We-Decide vs Peer-to-Peer Finance

I worked at MYC4 for 2.5 years. (www.myc4.com)

I have been thinking why and how it relates to what I am doing now, because I have learned important lessons. The two projects actually share a lot:

MYC4 is a collective decision platform: investors collectively decide who gets funded. It is, in a sense, collective intelligence platform where investors provide their knowledge on who should get funded.

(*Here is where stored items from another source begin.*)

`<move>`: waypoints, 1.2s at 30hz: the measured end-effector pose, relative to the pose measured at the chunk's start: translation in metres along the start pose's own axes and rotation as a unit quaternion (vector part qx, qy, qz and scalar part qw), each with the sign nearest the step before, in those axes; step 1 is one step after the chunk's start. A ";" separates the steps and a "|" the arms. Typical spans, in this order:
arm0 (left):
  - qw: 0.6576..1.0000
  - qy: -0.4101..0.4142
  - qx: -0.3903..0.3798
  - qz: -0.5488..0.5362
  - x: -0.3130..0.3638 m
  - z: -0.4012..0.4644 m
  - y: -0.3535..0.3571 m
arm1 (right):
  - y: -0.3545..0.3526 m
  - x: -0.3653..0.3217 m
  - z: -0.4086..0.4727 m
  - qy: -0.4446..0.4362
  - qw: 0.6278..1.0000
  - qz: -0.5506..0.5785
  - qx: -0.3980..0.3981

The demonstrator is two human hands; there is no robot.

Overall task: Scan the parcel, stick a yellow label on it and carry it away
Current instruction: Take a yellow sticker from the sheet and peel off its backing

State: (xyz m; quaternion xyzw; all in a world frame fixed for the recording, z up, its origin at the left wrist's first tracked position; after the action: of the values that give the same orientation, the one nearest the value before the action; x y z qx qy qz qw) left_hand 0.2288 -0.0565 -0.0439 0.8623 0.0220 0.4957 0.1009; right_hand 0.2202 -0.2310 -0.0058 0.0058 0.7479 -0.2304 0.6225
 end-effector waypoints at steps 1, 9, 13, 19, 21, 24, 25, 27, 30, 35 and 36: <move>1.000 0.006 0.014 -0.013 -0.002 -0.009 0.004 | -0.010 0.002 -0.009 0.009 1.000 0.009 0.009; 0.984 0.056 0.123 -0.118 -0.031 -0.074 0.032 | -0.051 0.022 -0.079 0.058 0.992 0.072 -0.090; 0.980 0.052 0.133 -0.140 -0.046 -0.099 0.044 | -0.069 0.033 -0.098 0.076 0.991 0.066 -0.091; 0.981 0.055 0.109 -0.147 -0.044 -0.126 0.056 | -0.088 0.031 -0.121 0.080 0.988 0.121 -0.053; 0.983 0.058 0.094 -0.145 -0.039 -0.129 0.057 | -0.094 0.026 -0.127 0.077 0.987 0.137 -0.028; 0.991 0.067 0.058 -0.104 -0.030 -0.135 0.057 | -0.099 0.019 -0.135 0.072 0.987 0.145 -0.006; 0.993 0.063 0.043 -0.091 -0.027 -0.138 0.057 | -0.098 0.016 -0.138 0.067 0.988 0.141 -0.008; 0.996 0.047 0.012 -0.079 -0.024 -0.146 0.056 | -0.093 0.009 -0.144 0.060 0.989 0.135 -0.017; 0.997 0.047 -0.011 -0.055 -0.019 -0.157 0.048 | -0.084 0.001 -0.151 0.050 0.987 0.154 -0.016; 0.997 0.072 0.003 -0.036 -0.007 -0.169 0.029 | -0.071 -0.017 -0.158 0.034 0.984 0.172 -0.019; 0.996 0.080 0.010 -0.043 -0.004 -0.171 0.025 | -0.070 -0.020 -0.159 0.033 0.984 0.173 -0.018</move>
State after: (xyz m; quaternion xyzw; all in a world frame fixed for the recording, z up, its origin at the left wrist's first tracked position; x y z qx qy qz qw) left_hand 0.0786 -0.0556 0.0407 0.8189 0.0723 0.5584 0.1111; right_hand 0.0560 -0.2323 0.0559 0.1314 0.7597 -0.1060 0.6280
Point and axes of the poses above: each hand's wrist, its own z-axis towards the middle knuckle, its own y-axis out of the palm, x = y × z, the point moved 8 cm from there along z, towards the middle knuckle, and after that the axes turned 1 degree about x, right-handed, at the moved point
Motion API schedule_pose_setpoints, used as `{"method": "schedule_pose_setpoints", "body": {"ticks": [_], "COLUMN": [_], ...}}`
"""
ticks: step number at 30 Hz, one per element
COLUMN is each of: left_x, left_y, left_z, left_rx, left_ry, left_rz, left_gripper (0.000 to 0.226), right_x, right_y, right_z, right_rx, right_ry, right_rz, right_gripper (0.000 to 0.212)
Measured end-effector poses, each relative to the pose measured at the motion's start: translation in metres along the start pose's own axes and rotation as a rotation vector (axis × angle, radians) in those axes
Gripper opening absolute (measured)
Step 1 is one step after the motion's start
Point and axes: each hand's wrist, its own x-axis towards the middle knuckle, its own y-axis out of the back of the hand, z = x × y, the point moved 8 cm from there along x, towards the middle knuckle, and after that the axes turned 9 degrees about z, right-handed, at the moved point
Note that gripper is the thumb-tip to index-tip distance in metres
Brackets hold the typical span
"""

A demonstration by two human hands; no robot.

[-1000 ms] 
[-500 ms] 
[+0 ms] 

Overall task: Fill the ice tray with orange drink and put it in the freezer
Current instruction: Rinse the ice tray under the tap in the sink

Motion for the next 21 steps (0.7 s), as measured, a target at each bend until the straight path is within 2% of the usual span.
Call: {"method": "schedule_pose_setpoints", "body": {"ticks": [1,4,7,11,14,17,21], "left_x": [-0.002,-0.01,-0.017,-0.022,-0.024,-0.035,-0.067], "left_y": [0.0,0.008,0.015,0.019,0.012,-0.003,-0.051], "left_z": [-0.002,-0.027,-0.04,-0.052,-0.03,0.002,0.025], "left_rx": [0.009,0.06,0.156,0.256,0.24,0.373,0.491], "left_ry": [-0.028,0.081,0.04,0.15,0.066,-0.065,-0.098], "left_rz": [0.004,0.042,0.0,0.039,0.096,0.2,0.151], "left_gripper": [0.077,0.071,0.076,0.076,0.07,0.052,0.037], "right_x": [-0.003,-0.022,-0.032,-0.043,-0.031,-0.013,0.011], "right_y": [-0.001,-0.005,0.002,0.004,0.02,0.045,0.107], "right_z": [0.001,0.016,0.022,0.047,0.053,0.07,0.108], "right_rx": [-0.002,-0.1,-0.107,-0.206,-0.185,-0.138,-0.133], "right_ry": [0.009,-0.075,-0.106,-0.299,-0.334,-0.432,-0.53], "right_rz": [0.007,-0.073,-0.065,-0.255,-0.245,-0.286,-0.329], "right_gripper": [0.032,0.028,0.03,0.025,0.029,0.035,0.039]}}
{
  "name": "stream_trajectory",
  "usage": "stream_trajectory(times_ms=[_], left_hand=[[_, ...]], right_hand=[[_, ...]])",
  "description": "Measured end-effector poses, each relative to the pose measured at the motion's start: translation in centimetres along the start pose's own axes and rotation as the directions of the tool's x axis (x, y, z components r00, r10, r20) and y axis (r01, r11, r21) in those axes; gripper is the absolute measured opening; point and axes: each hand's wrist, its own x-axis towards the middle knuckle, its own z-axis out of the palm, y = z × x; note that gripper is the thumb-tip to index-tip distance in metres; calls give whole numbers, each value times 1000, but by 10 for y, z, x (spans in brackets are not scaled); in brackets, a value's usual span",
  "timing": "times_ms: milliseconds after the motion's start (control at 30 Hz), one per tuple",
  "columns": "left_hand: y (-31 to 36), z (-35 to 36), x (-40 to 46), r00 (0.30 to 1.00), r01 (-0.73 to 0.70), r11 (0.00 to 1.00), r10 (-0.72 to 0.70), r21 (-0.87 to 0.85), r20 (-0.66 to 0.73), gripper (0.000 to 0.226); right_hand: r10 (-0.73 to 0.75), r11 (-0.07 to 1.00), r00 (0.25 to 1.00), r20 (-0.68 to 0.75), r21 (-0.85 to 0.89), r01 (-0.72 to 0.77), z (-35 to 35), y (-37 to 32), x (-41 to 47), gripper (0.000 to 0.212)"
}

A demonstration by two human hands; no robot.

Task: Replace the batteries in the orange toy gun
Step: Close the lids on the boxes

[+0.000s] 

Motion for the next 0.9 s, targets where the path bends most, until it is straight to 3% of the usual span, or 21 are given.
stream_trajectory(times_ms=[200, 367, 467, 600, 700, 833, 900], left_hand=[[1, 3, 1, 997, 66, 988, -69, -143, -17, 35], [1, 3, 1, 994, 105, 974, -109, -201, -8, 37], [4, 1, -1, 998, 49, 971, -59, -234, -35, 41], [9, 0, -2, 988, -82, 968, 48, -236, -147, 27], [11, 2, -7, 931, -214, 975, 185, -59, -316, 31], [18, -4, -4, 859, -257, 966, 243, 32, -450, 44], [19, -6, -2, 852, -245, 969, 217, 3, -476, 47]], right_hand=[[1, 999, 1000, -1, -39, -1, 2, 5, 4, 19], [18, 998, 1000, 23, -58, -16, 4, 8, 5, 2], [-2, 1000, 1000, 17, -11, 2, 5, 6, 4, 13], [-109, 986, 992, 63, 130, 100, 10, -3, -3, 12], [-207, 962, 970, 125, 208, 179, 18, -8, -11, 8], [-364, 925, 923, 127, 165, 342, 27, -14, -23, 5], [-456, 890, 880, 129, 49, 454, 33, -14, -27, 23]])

Yet, I must also say, that this principle that MYC4 and many other P2P financing platforms (such as Kiva, Finansowo, etc) adhere to is somewhat compromised by risk management systems that manage the credit decision centrally rather then fully empowering investors.In the case of MYC4, for instance, investors receive relatively limited information regarding the business (as it is very expensive to provide extensive information), and they are more or less taking MYC4′s risk assessment as the basis for their decision-making. In other words, although the investors (or the crowd) is given the power to make decisions on their own, the limited information they can access disable the platform to a large degree to exploit wisdom of the crowd.

One of the main reasons for this is the geographic limitations: the crowd can only be smart if the whole has knowledge on the parts of it. With most investors removed from the locations where loans are made, investors can hardly judge which loans/businesses may perform.

At We-Decide, the crowd is asked to make decisions for their own. There is no information asymmetry, and the crowd is wiser then any part of it. We-Decide is similar to P2P platforms in the sense that the crowd makes conclusive decisions, yet different as they make decisions for themselves where they have access to all the knowledge they need.